**Your assignment**
Output the listing exactly as written, apart from its pictures.

**Source data**
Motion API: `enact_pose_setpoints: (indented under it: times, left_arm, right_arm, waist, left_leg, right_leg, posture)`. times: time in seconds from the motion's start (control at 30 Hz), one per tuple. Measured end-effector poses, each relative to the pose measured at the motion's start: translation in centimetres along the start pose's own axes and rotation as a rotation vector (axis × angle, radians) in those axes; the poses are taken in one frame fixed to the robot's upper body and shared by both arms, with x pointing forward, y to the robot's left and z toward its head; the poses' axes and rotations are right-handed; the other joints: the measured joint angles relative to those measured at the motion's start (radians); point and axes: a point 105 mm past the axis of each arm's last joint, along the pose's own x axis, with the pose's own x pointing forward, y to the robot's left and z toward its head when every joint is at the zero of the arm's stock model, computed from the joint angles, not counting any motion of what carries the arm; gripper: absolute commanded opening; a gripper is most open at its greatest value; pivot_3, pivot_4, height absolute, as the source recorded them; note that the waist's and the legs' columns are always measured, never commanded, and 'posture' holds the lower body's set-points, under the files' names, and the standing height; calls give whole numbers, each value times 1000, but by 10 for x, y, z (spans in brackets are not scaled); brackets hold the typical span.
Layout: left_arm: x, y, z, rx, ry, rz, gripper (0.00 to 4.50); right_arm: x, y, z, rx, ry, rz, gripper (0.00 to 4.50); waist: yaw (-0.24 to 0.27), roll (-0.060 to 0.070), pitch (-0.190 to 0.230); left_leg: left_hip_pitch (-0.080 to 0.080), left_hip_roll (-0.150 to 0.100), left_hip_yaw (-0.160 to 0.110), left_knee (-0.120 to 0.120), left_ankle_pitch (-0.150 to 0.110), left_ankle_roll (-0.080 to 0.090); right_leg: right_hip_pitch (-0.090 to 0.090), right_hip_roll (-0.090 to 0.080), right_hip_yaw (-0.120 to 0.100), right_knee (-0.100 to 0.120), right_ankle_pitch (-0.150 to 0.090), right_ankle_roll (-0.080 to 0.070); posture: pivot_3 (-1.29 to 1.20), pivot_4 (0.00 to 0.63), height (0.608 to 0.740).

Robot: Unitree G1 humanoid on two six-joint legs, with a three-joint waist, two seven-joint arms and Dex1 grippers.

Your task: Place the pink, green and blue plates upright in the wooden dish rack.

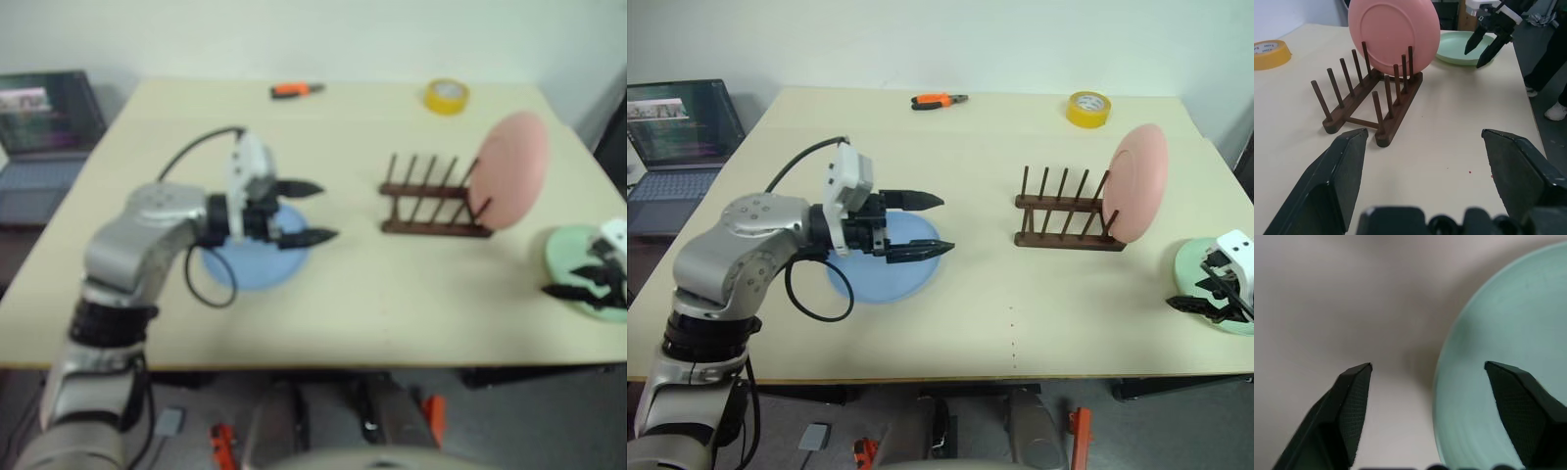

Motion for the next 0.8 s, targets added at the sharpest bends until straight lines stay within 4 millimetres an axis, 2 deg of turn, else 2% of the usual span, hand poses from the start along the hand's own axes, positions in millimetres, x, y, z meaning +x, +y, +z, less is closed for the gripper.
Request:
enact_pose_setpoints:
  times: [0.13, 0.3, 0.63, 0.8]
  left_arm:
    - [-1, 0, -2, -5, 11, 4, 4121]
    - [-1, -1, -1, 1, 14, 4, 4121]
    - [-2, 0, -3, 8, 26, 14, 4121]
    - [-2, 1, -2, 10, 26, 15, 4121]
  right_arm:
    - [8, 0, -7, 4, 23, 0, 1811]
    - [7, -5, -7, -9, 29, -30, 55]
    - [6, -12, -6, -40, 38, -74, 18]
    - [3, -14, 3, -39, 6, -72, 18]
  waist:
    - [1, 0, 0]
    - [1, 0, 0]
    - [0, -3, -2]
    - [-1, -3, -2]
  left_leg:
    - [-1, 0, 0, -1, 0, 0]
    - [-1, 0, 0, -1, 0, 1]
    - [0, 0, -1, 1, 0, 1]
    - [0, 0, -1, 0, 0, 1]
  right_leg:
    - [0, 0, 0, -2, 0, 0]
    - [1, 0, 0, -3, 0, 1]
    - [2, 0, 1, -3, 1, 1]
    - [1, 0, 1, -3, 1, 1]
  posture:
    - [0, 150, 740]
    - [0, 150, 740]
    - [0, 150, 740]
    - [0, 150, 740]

**Result of the exercise**
Motion API: `enact_pose_setpoints: (indented under it: times, left_arm, right_arm, waist, left_leg, right_leg, posture)`. times: time in seconds from the motion's start (control at 30 Hz), one per tuple. Measured end-effector poses, each relative to the pose measured at the motion's start: translation in centimetres along the start pose's own axes and rotation as a rotation vector (axis × angle, radians) in those axes; the poses are taken in one frame fixed to the robot's upper body and shared by both arms, with x pointing forward, y to the robot's left and z toward its head; the poses' axes and rotations are right-handed; the other joints: the measured joint angles relative to those measured at the motion's start (radians); point and axes: a point 105 mm past the axis of each arm's last joint, along the pose's own x axis, with the pose's own x pointing forward, y to the robot's left and z toward its head when every joint is at the zero of the arm's stock model, computed from the joint angles, not counting any motion of what carries the arm; gripper: absolute commanded opening; a gripper is most open at its greatest value; pivot_3, pivot_4, height absolute, as the source recorded them; note that the waist's and the legs' columns are always measured, never commanded, and 'posture' holds the lower body's set-points, under the files' names, and the standing height; calls give whole numbers, each value times 1000, but by 10 for x, y, z (spans in brackets are not scaled); brackets hold the typical span.
Layout: left_arm: x, y, z, rx, ry, rz, gripper (0.00 to 4.50); right_arm: x, y, z, rx, ry, rz, gripper (0.00 to 4.50); waist: yaw (-0.24 to 0.27), roll (-0.060 to 0.070), pitch (-0.190 to 0.230); left_leg: left_hip_pitch (-0.080 to 0.080), left_hip_roll (-0.150 to 0.100), left_hip_yaw (-0.160 to 0.110), left_knee (-0.120 to 0.120), left_ankle_pitch (-0.150 to 0.110), left_ankle_roll (-0.080 to 0.090); right_leg: right_hip_pitch (-0.090 to 0.090), right_hip_roll (-0.090 to 0.080), right_hip_yaw (-0.120 to 0.100), right_knee (-0.100 to 0.120), right_ankle_pitch (-0.150 to 0.090), right_ankle_roll (-0.080 to 0.070); posture: pivot_3 (-1.29 to 1.20), pivot_4 (0.00 to 0.63), height (0.608 to 0.740).

Robot: Unitree G1 humanoid on two six-joint legs, with a three-joint waist, two seven-joint arms and Dex1 grippers.

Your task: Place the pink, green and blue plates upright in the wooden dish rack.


Motion for the next 0.8 s, targets added at the sharpest bends until straight lines stay within 4 millimetres an axis, 2 deg of turn, else 2% of the usual span, hand poses from the start along the hand's own axes, positions in millimetres, x, y, z meaning +x, +y, +z, less is closed for the gripper.
Request:
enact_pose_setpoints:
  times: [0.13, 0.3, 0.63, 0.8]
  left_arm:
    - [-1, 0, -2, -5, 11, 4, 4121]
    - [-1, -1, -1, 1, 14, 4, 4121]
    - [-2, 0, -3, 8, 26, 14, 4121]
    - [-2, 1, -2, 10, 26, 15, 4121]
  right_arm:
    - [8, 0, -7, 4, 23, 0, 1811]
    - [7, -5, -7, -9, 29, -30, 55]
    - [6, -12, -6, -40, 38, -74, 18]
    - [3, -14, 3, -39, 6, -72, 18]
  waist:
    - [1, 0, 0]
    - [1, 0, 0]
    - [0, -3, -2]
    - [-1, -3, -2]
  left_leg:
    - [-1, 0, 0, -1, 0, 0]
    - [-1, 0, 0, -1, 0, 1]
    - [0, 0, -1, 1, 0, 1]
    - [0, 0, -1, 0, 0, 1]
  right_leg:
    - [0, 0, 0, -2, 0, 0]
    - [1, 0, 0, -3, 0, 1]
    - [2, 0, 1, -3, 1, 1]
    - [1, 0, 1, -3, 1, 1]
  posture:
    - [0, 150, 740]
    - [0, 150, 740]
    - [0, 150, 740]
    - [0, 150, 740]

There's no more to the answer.